3. Há também santos em tempo de purificação. Se é certo que alguns que morreram foram já aceites na glória de Deus, há outros que têm ainda que passar por uma provação temporária. Como para além do tempo não há tempo, é difícil compreender o mistério do “Purgatório”. A oração por estes é porém sempre expressão de amor que consagra a memória e pede a Bem-Aventurança a que todos os que partem têm direito, se praticaram o bem. É neste contexto que se compreende a continuação da festa de Todos os Santos na festa de Finados. A oração e a esmola dos crentes força Deus para abrir a todos as portas do Céu. O Dia de Finados é um dia de “memória”, é um dia de “reparação”, é um dia de “partilha”.
• A memória: que bom recordar os nossos mortos! Como dizia Miguel Trigueiros: “Vêm as sombras hoje ter comigo/ vêm as sombras num cortejo lento/ vêm as sombras a pedir-me abrigo/ ou sou eu que as procuro em pensamento/ primeiro a sombra de meu pai…/”. Como o poeta, todos têm sombras para recordar. São aqueles que partiram e continuam a ser profundamente amados.
• A reparação: se, como diz a Escritura, “o justo peca sete vezes ao dia” (Prov. 24, 16), qualquer pessoa, precisa de purificar-se para entrar em comunhão com Deus. Como, depois da morte, já não está em tempo de Penitência, são os cristãos, pela sua oração, que pedem a Deus para que todos possam sentar-se à mesa do Banquete Celeste.

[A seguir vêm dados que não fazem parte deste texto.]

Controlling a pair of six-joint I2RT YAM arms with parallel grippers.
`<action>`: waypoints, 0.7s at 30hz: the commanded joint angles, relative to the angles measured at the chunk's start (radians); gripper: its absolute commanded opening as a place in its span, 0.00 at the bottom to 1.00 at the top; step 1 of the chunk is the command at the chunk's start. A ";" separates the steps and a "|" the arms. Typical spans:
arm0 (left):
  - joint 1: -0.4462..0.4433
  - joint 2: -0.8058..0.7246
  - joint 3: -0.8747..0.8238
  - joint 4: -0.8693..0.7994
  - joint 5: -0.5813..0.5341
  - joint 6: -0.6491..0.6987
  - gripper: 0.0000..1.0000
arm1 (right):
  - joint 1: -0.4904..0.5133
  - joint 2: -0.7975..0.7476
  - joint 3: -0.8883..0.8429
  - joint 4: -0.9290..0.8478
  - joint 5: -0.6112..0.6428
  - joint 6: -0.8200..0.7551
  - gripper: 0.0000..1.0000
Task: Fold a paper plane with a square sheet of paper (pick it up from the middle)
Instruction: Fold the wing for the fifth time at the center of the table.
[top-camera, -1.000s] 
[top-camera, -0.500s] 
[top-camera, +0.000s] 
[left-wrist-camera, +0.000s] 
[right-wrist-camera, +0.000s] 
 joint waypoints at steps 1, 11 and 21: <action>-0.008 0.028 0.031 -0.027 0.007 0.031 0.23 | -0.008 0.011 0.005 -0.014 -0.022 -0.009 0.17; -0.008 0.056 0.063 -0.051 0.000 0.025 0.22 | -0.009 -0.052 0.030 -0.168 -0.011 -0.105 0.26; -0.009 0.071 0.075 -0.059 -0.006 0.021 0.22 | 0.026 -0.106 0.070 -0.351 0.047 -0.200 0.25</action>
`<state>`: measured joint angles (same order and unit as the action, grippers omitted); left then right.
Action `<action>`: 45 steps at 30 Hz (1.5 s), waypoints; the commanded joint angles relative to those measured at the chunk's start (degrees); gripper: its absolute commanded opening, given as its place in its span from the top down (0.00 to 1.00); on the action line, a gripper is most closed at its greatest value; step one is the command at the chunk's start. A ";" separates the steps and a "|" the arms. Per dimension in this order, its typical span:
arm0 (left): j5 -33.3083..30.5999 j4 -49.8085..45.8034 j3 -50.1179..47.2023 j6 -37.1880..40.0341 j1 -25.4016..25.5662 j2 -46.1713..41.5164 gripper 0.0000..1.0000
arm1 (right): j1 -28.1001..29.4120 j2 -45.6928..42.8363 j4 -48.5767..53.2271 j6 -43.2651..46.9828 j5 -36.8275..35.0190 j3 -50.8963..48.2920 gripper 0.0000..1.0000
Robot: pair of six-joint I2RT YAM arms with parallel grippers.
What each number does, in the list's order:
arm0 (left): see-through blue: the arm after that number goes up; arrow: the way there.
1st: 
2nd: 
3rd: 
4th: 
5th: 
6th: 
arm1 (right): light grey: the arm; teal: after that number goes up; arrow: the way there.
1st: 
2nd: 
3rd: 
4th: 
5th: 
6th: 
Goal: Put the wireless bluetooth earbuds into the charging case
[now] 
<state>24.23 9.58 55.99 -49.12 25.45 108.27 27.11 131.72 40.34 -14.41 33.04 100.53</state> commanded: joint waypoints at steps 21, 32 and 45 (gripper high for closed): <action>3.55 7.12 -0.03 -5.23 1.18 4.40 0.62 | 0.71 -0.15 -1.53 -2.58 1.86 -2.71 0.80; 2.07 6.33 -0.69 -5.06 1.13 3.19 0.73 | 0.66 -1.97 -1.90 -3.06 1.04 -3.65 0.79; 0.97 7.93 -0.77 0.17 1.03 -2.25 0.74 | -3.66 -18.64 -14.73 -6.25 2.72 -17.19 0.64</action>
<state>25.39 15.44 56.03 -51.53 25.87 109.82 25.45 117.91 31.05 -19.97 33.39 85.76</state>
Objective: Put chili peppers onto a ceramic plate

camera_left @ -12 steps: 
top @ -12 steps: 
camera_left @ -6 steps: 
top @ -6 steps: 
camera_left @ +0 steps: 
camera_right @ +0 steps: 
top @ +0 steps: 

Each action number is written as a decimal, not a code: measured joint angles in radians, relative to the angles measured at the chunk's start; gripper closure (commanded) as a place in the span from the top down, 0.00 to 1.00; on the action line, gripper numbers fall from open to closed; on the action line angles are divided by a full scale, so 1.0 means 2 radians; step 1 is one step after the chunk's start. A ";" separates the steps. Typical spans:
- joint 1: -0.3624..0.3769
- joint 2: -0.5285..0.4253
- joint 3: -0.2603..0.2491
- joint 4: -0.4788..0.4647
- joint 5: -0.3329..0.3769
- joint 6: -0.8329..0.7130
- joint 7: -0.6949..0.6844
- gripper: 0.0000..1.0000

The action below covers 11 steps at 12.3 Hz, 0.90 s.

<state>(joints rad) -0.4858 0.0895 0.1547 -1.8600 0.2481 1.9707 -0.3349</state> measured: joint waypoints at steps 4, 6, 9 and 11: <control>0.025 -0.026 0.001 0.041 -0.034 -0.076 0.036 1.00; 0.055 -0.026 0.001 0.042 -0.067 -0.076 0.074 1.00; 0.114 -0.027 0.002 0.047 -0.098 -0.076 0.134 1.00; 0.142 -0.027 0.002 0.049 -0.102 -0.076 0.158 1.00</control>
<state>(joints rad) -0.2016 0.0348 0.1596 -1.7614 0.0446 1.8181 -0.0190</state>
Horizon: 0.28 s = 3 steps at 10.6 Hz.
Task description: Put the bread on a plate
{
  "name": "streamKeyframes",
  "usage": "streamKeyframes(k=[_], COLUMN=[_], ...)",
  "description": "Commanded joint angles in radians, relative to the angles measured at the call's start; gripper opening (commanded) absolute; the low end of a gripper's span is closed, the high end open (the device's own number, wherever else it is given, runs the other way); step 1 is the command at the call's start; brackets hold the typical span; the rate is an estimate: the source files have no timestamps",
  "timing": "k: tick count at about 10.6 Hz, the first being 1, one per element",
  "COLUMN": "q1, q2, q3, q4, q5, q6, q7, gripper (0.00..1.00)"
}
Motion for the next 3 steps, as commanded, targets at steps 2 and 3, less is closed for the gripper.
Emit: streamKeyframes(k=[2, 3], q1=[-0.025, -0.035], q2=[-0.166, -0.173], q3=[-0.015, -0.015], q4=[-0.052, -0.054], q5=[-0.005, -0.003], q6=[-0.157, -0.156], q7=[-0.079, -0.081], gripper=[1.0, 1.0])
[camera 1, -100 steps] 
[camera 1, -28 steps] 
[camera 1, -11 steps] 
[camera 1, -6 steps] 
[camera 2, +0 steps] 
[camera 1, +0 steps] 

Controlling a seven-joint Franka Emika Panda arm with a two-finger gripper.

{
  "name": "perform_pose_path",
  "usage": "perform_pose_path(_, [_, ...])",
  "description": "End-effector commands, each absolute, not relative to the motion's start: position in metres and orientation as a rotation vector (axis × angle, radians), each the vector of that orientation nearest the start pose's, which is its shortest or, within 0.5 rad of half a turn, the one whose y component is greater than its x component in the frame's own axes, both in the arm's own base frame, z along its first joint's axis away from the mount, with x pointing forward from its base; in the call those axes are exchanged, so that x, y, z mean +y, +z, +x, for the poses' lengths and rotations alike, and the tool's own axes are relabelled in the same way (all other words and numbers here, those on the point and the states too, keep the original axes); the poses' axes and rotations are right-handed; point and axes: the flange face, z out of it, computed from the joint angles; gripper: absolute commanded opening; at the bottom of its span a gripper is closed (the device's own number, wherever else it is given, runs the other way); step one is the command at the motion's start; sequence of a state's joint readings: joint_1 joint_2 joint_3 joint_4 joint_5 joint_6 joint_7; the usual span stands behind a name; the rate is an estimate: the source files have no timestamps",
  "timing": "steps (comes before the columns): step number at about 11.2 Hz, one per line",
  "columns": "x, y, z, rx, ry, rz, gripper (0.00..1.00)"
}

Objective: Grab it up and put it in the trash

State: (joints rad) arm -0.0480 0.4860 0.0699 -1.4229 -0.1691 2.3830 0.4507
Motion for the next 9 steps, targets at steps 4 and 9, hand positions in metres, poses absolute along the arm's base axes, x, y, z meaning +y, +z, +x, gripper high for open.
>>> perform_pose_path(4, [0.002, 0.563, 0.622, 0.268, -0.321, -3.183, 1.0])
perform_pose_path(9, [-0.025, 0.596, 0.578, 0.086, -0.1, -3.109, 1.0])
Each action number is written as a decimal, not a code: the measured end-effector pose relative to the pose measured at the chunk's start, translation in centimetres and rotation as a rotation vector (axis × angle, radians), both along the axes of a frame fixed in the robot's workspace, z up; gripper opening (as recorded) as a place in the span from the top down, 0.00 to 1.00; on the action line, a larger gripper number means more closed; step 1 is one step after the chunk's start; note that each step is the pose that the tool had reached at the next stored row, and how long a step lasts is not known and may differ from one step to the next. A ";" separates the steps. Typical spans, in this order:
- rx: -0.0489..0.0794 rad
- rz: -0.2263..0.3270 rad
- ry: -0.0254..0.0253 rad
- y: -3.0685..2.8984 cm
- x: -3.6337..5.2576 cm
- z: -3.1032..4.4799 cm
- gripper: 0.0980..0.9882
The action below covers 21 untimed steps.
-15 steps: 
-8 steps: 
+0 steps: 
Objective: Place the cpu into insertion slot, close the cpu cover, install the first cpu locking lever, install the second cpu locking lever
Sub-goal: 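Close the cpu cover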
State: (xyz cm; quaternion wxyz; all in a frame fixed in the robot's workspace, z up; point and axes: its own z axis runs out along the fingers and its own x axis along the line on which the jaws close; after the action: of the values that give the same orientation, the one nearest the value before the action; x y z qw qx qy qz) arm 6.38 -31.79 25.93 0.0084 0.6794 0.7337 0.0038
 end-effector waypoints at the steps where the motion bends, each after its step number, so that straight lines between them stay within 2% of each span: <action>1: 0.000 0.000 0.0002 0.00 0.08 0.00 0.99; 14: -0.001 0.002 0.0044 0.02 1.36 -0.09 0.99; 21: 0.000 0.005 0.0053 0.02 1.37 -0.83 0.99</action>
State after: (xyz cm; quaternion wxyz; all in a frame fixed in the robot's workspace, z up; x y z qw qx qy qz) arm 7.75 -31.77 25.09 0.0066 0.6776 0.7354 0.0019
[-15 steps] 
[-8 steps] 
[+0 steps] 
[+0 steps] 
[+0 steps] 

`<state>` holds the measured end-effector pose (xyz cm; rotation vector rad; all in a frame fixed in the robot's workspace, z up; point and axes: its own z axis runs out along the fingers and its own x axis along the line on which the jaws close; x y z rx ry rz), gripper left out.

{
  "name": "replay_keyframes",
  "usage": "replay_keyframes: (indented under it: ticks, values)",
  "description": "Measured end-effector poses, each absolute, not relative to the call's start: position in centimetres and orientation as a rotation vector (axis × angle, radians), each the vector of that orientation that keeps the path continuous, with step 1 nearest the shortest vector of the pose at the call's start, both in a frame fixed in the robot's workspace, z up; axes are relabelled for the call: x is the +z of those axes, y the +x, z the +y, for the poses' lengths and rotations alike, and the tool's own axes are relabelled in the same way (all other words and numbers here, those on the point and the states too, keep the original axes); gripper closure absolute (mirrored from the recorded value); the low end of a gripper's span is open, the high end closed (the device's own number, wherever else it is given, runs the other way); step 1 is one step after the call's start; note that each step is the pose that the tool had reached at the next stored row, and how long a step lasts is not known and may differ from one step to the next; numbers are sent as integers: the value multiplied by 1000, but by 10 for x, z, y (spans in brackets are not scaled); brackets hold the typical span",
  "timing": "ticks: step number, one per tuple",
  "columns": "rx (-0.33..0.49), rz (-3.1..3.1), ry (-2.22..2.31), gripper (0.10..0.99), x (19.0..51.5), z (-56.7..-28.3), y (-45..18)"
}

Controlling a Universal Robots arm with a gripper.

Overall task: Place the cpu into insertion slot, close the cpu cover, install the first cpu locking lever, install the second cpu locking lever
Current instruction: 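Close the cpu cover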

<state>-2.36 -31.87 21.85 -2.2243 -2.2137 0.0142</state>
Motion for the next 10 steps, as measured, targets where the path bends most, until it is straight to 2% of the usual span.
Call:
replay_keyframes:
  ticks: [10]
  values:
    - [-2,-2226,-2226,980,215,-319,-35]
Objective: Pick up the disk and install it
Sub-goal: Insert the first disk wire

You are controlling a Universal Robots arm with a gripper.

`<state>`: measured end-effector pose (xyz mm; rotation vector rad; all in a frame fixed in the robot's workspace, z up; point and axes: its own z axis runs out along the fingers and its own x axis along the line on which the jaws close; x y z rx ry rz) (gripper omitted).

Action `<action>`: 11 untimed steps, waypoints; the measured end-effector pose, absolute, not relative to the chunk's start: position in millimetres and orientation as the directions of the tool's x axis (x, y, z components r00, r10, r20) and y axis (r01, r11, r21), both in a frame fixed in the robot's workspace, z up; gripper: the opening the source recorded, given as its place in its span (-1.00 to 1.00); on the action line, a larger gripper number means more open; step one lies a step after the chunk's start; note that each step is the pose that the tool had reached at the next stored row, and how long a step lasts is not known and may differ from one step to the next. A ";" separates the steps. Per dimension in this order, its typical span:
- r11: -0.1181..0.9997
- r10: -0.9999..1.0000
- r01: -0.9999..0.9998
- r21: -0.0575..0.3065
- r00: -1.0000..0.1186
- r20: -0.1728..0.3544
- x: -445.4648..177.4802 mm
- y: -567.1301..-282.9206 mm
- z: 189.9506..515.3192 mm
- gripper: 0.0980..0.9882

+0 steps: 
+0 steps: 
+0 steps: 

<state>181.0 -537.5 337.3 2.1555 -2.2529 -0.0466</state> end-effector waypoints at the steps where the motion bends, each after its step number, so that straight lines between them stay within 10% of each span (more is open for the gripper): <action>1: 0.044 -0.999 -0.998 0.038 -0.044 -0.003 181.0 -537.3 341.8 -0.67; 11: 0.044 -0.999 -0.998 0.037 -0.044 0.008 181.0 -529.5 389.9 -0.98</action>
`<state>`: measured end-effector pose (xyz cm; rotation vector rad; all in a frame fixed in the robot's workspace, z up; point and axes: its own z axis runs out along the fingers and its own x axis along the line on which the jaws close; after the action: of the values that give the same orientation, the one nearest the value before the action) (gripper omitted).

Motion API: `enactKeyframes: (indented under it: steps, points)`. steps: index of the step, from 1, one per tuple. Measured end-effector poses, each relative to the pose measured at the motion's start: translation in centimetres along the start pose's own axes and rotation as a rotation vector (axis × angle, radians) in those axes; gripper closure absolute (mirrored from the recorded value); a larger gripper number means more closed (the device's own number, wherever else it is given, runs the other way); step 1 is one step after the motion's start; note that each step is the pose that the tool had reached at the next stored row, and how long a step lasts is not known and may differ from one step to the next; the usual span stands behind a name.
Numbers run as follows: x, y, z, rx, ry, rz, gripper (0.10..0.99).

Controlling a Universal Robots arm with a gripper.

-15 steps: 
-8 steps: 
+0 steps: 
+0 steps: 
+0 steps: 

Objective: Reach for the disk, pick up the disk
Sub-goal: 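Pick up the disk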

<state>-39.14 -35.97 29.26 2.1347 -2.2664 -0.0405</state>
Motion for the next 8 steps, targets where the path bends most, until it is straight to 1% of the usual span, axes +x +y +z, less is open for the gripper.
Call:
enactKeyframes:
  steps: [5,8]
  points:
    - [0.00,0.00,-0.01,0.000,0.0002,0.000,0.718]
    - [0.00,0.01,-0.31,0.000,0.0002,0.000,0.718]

• A partilha: certamente que os que já se encontram imersos no mistério de Deus nos pedem a preocupação pelos mais pobres. A partilha de bens em Dia de Finados é uma forma extraordinária de oração. Já no Antigo Testamento, o Livro dos Macabeus, o reclamava. Hoje são os Papas que no-lo pedem ao sugerir-nos que, na nossa partilha, façamos opção pelos mais pobres e pelos que mais sofrem.
Estes dois dias do ano têm que ser tempo de alegria pascal, porque quantos acreditaram na vida em Cristo Ressuscitado, agora ressuscitam com Cristo para a vida verdadeira.
4. Os cristãos têm na Morte e na Ressurreição de Cristo a referência fundamental da sua vida. Não têm medo da morte, o mais violento limite humano. Sabem que lhes está prometida a vida, e por isso, caminham seguros ao encontro do Ressuscitado. Tinha razão João Paulo II na última oração que lhe foi ouvida: “Andei a vida inteira a perseguir-te para estar contigo e agora és Tu que me vens buscar”. A sua fé e o seu compromisso de cristão garantiam-lhe, para lá de todo o sofrimento, a felicidade para sempre.